La estrella del sur
La estrella del sur Para las necesidades del trabajo y la circulación, cada concesionario quedaba obligado, por los reglamentos oficiales, a dejar sobre uno de los lados de su pozo una anchura de siete pies intacta por completo. Este paso, con otro, igual en latitud, reservado por el medianero, establecen una especie de calzada a nivel con el terreno primitivo. Sobre esta banqueta se colocaba de través una continuación o serie de durmientes de madera que volaban un metro por cada lado, y le daban la anchura necesaria para pasar dos carretones sin rozarse.

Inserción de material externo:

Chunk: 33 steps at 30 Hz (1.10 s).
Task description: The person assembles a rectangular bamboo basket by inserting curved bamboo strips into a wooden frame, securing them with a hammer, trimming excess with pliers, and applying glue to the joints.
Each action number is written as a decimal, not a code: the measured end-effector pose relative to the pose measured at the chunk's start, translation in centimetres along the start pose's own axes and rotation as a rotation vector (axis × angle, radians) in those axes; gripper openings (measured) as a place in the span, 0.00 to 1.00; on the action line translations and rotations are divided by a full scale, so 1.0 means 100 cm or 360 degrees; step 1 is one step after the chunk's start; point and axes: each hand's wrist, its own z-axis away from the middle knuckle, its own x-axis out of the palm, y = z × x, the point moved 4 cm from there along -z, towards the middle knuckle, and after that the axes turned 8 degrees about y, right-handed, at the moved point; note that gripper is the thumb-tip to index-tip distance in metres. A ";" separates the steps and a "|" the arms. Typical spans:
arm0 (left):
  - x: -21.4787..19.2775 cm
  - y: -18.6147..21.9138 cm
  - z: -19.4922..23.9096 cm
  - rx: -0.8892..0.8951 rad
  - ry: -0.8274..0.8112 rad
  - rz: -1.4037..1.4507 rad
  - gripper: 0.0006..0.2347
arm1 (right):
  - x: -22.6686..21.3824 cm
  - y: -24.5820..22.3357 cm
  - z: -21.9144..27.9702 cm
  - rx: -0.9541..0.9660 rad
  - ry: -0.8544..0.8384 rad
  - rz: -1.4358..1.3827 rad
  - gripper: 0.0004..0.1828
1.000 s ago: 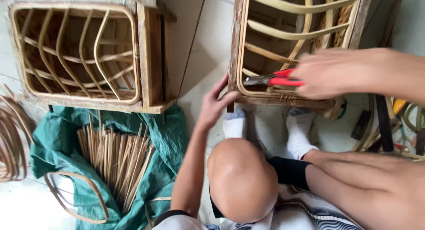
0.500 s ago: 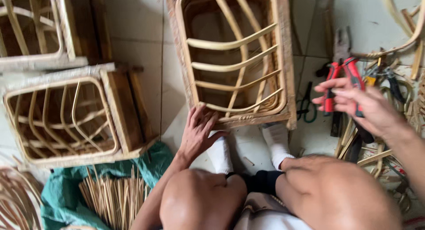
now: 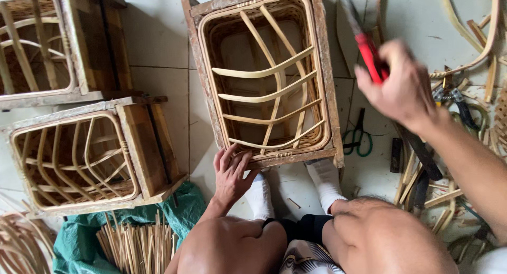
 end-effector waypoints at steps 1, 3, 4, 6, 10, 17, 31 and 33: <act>0.001 0.001 0.000 0.0000 -0.0009 -0.0001 0.26 | 0.001 0.003 -0.011 -0.0074 0.0204 -0.0173 0.22; 0.002 0.000 0.000 -0.0004 -0.0023 -0.0004 0.27 | 0.010 0.011 -0.032 -0.0294 0.0556 -0.0242 0.27; 0.003 -0.001 0.000 -0.0002 -0.0032 0.0005 0.26 | 0.020 0.012 -0.043 -0.0440 0.0704 -0.0137 0.31; 0.004 -0.001 0.002 -0.0007 -0.0045 0.0011 0.26 | 0.050 0.018 -0.066 -0.0501 0.0658 0.0060 0.37; 0.006 -0.006 -0.003 -0.0006 -0.0041 0.0007 0.25 | 0.092 0.043 -0.078 -0.0311 0.0455 0.0147 0.37; 0.003 -0.002 -0.011 -0.0033 -0.0053 -0.0018 0.24 | 0.093 0.061 -0.071 -0.0235 0.0445 0.0073 0.33; -0.029 -0.056 -0.054 -0.0271 0.0572 0.0393 0.04 | 0.028 0.010 -0.077 0.0558 0.0074 -0.1369 0.23; -0.022 -0.081 -0.073 -0.0406 0.0630 0.0342 0.06 | 0.025 0.003 -0.074 0.0547 0.0073 -0.1391 0.23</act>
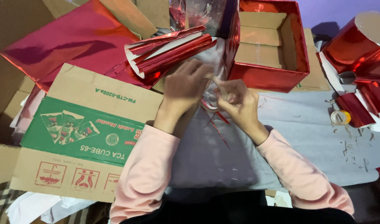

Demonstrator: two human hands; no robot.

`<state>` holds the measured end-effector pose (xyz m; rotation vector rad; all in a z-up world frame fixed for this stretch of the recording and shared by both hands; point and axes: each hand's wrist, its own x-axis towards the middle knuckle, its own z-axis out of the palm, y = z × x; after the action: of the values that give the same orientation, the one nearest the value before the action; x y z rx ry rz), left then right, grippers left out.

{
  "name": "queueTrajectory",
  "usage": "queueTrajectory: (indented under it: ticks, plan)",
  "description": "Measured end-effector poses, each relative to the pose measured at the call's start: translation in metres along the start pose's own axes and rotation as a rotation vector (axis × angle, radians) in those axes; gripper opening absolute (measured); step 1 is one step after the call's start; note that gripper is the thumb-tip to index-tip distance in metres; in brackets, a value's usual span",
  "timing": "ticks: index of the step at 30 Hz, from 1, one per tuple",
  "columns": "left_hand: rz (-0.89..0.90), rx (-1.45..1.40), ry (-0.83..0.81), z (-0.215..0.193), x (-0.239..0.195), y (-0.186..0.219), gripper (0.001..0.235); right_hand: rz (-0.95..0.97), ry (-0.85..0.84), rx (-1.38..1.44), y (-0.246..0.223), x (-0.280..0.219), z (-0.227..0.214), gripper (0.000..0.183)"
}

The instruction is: The person assembles a red metallic cardboard box by folding its flaps and securing them with clear adhesive tape. They use scissors to cut the tape and apply it to the box edges and corners.

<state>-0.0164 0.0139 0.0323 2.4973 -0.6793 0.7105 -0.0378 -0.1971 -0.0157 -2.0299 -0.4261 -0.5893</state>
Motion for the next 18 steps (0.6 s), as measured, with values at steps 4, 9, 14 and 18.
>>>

Desgraciadamente para la solidez de esta vía colgante, y para la seguridad de los mineros, los concesionarios no dejaban nunca de vaciar gradualmente el pie del muro a medida que los trabajos descendían; de suerte que la calzada, colgada a veces a una altura doble de la de las torres de Nuestra Señora de París, concluía por afectar la forma de una pirámide invertida, apoyada sobre su vértice. La consecuencia de esta mala disposición es fácil de prever: el hundimiento frecuente de estas murallas, bien en la estación de las lluvias, bien por un cambio brusco de temperatura, que determina anchas grietas en el espesor de estas tierras, Pero la continuidad de semejantes catástrofes no impedía a los imprudentes mineros seguir horadando su claim hasta el extremo límite de la pared.